Brand building through storytelling

Question of the day: was writing your memoir a catharsis?

Catharsis is what therapy is for. There was a time when I needed a dump truck to unload my head, and thank God nobody was publishing the anger and grief that spilled forth in that small beige room.

By the time I sat down to write My Mother’s Daughter, I had a pretty good handle on my own story. I knew it was one spin on an age-old female drama of rebellion and reconciliation. By telling the story without shame or pity, I could finally make it my own.

I wasn’t out to settle any scores. But I realized early that if I told the truth about what happened in my family, readers might turn against my mother. If they wrote her off as destructive, then I would have failed. I wanted to portray her in all her magnificent complexity, as an endearing, life-loving, deeply gifted woman who did some damage while trying to do the best she could. (Don’t we all!) And to pull that off, I had to get inside her head. I thought I knew her when I started this book. We’re a lot closer now. 

Rona Bruser, Young WomanMy mother was caught up in her own mother/daughter drama, which led to another challenge. I saw my long-dead grandmother through a child’s eyes, as a controlling, tiresome old woman with a bottomless craving for attention. To make Grandma live on the page, I had to understand how she got that way.

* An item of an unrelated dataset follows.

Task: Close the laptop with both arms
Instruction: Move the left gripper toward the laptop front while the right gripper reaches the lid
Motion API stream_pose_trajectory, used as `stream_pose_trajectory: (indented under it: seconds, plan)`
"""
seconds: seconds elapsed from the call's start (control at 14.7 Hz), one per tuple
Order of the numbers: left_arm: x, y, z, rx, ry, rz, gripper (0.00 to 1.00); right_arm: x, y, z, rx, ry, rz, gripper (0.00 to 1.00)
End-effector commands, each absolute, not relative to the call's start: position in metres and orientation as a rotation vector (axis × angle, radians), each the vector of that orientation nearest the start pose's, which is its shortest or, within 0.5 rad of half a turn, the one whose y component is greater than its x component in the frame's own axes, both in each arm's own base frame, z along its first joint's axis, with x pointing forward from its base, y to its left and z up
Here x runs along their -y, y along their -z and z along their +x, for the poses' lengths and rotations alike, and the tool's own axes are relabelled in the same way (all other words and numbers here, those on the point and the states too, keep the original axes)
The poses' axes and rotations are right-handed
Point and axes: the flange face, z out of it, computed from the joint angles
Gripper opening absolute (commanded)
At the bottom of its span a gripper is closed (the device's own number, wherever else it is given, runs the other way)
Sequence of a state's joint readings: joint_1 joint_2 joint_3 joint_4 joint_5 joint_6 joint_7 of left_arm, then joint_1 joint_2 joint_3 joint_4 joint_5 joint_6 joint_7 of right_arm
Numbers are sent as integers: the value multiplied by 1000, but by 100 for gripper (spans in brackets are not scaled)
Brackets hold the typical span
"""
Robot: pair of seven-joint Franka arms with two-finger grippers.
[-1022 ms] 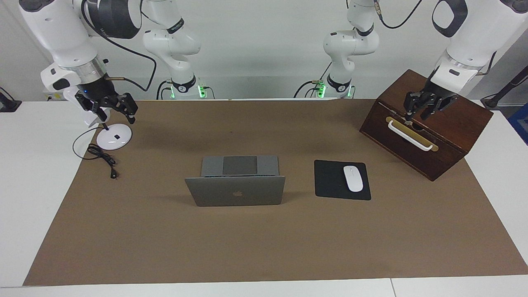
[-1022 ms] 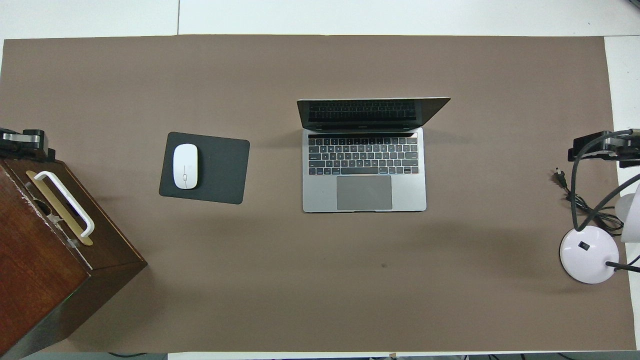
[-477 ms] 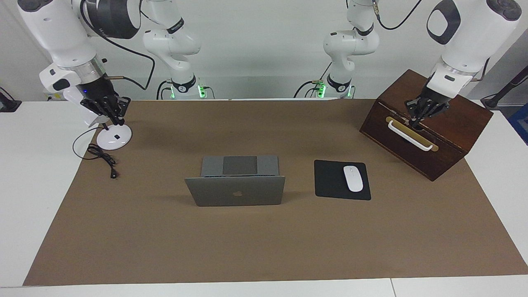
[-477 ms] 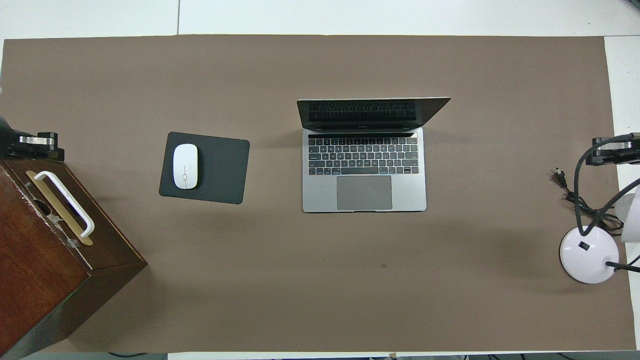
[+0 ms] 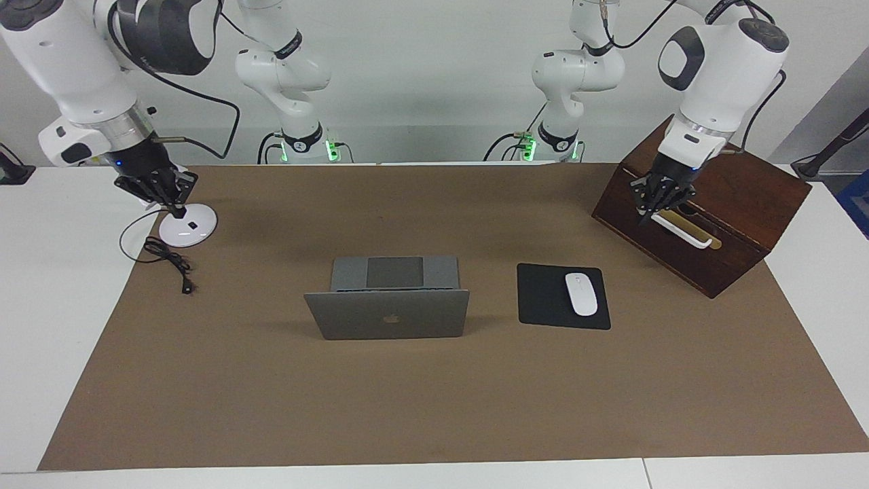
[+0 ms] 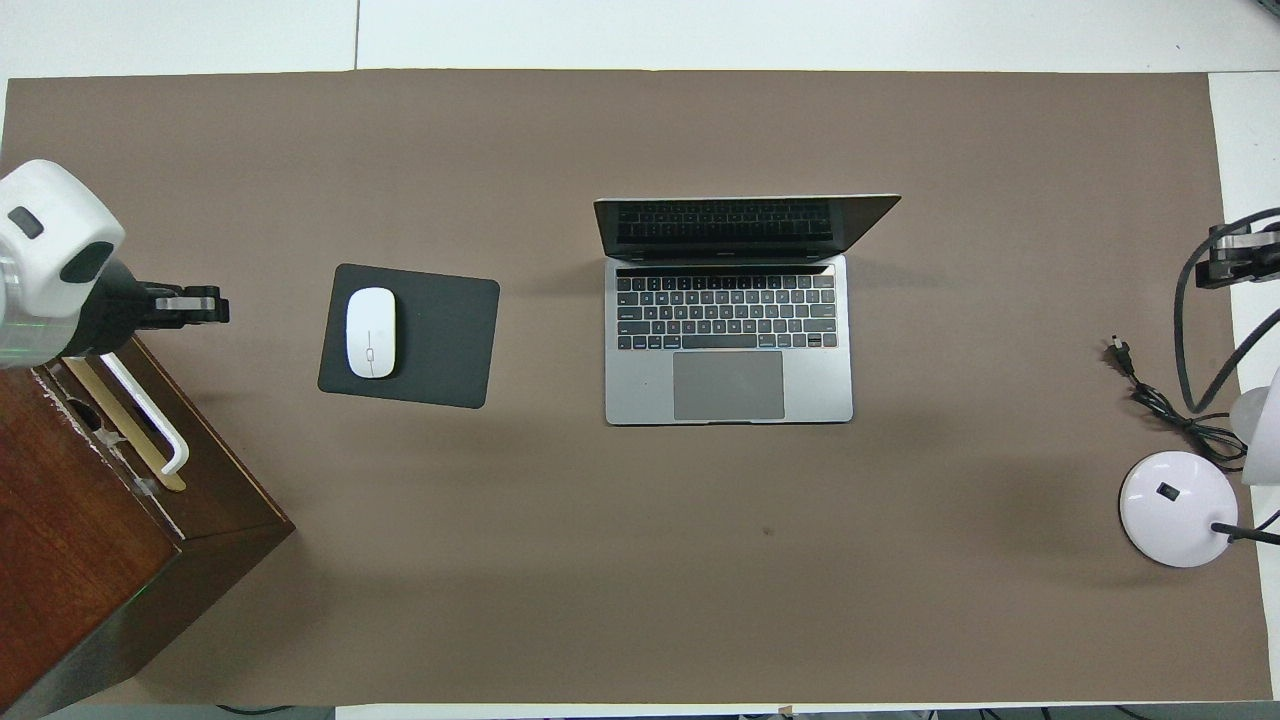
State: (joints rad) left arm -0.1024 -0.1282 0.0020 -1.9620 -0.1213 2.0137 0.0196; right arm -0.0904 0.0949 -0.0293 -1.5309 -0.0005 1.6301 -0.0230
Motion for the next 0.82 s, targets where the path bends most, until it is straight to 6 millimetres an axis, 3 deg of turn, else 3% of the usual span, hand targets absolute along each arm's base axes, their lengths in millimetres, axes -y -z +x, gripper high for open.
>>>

Toward the end of the writing process, I discovered that my mother had made a tape of Grandma as she lay dying. The tape was at the University of Manitoba, in my mother’s archive. What I heard there stunned me to the point of tears. It revealed my grandmother as a woman of rare grit who suffered an early, devastating wound from which she never recovered. When I rewrote my portrayal of her, I fell in love with the character—her drive, her spunk, her hard-won talent for creating her own reality. I had no idea this would happen, but I’m grateful that it did.